→ **Description of the task**
Consider the listing below. Extract exactly the lines from the line containing "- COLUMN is" to the line containing "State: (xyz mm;", both included.

→ **Recorded data**
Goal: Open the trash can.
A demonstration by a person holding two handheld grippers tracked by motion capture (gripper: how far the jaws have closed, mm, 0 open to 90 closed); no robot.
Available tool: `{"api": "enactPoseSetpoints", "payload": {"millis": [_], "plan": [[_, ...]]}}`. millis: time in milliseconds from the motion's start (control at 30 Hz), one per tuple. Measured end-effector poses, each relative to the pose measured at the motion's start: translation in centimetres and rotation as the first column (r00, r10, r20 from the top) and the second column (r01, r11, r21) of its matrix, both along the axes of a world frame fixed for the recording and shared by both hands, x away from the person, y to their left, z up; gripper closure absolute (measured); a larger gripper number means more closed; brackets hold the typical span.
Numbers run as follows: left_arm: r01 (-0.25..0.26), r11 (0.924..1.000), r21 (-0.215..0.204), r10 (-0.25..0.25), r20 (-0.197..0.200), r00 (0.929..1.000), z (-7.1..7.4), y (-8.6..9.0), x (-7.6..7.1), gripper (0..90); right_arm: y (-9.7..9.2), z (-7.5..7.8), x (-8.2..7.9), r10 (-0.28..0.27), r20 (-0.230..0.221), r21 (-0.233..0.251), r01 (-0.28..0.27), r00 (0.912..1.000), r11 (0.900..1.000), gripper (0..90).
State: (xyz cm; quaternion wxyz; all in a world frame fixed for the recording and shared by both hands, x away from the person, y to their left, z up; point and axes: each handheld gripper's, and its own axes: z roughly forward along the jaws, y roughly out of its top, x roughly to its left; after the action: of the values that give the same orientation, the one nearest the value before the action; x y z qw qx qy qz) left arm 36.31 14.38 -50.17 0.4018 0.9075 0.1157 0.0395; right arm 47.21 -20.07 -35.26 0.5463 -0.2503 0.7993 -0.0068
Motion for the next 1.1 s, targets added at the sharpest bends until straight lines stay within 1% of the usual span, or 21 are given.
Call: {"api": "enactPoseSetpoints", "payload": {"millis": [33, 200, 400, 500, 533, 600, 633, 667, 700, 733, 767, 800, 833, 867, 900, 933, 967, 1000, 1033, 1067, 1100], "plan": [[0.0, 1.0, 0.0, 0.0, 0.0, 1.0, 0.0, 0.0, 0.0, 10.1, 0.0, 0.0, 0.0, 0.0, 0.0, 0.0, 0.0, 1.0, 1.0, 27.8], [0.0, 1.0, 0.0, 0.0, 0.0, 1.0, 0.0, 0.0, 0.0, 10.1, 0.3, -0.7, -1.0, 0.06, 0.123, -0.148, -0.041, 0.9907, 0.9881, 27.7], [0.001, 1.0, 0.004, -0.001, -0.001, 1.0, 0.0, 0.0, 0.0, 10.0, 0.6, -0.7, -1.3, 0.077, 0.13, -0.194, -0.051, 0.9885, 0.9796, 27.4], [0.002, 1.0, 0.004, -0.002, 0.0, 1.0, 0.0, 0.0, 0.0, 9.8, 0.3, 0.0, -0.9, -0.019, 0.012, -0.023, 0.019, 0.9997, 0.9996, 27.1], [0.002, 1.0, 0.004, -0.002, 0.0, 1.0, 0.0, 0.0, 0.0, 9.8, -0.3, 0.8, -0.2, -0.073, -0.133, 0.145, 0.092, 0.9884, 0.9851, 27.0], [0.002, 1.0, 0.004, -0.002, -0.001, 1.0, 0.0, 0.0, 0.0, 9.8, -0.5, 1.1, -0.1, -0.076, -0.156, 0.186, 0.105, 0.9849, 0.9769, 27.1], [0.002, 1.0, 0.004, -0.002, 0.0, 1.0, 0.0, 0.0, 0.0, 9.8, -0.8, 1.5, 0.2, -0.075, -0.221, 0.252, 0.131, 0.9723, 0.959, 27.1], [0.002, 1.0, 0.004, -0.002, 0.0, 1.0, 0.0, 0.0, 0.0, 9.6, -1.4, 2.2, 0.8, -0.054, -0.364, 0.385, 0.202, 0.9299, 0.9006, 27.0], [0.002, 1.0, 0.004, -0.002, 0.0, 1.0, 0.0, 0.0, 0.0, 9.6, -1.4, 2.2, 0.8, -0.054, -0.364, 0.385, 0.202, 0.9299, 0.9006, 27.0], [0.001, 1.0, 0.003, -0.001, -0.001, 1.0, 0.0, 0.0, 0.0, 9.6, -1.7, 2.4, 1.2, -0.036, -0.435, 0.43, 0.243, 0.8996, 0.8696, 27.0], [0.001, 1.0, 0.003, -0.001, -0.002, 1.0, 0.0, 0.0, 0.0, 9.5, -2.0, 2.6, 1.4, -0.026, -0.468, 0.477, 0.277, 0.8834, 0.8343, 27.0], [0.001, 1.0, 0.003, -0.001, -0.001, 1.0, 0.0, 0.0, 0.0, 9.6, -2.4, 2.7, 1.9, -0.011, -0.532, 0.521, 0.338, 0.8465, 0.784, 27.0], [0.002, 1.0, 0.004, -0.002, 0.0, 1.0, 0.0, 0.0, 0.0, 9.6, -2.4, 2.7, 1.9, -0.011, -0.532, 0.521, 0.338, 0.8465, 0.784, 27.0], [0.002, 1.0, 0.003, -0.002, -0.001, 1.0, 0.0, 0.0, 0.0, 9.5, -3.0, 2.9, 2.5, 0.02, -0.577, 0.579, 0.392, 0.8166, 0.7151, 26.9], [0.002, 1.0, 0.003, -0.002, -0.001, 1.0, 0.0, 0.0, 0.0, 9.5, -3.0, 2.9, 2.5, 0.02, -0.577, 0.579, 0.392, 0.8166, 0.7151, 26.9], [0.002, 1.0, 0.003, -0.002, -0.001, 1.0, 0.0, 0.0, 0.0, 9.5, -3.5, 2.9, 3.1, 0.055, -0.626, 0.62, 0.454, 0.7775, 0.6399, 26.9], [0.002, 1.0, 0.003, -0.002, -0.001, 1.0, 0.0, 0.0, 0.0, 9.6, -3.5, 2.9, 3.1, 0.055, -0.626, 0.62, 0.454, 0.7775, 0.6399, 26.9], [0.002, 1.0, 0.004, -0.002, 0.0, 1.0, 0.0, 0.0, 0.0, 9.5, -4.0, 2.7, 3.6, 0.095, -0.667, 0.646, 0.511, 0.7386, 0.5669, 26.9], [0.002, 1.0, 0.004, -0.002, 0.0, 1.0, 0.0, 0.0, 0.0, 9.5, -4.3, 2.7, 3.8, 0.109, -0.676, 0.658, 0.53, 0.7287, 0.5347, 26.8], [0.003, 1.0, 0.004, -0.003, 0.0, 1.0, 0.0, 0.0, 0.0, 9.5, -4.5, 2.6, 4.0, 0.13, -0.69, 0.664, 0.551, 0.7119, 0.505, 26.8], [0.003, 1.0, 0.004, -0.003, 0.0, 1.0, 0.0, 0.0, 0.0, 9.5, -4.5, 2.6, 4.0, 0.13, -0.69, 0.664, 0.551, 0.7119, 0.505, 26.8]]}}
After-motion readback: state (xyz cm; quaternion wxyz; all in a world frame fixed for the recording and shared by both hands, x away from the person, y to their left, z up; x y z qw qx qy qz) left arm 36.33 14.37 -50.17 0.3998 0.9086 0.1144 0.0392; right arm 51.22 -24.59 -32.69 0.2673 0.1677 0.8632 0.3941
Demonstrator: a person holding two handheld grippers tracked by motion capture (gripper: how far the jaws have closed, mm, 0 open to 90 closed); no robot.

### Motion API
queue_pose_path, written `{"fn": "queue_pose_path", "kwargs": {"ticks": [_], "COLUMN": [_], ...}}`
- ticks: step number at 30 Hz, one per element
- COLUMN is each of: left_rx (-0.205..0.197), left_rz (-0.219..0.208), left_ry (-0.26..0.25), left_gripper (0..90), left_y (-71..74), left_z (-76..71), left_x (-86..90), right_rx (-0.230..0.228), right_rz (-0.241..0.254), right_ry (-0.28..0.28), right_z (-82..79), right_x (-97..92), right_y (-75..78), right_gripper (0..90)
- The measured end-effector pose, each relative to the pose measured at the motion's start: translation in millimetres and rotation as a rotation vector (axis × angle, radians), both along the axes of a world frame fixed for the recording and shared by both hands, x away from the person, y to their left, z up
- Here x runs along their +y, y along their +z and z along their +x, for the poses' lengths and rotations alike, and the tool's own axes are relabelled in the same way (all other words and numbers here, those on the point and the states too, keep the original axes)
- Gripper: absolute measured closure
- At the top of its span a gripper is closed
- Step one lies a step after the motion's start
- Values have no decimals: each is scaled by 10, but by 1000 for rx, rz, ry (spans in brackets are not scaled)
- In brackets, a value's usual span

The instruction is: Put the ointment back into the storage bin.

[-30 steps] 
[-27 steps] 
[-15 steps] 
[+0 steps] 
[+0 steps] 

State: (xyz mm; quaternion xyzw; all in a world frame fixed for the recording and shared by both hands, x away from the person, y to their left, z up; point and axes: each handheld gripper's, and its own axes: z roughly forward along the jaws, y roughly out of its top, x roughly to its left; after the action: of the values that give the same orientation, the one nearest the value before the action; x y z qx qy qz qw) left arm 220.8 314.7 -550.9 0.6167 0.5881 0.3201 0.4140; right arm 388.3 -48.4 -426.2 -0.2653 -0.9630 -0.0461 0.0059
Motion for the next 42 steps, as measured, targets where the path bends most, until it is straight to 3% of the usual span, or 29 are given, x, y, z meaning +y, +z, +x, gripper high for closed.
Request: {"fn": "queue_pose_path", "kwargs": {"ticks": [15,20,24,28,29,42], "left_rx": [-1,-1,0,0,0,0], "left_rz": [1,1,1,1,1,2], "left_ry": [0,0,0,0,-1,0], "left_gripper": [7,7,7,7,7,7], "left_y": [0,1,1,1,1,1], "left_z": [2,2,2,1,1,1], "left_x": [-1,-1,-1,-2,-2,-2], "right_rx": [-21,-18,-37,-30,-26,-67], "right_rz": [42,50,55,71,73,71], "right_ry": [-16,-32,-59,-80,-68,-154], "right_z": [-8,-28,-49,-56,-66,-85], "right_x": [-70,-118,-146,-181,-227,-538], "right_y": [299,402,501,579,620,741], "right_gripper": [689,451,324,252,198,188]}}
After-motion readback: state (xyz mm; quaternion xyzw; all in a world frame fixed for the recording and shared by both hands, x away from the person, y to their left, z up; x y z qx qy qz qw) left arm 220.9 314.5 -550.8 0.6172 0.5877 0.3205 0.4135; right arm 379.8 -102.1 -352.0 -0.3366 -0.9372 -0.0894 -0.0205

→ **Answer section**
- COLUMN is each of: left_rx (-0.205..0.197), left_rz (-0.219..0.208), left_ry (-0.26..0.25), left_gripper (0..90), left_y (-71..74), left_z (-76..71), left_x (-86..90), right_rx (-0.230..0.228), right_rz (-0.241..0.254), right_ry (-0.28..0.28), right_z (-82..79), right_x (-97..92), right_y (-75..78), right_gripper (0..90)
- The measured end-effector pose, each relative to the pose measured at the motion's start: translation in millimetres and rotation as a rotation vector (axis × angle, radians), both along the axes of a world frame fixed for the recording and shared by both hands, x away from the person, y to their left, z up
- Here x runs along their +y, y along their +z and z along their +x, for the poses' lengths and rotations alike, and the tool's own axes are relabelled in the same way (all other words and numbers here, those on the point and the states too, keep the original axes)
- Gripper: absolute measured closure
- At the top of its span a gripper is closed
- Step one lies a step after the motion's start
- Values have no decimals: each is scaled by 10, but by 1000 for rx, rz, ry (spans in brackets are not scaled)
- In brackets, a value's usual span

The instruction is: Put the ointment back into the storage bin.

[-30 steps] 
[-27 steps] 
[-15 steps] 
[+0 steps] 
[+0 steps] 

State: (xyz mm; quaternion xyzw; all in a world frame fixed for the recording and shared by both hands, x away from the person, y to their left, z up; point and axes: each handheld gripper's, and its own axes: z roughly forward along the jaws, y roughly out of its top, x roughly to its left; after the action: of the values that give the same orientation, the one nearest the value before the action; x y z qx qy qz qw) left arm 220.8 314.7 -550.9 0.6167 0.5881 0.3201 0.4140; right arm 388.3 -48.4 -426.2 -0.2653 -0.9630 -0.0461 0.0059

A complete answer has now been given.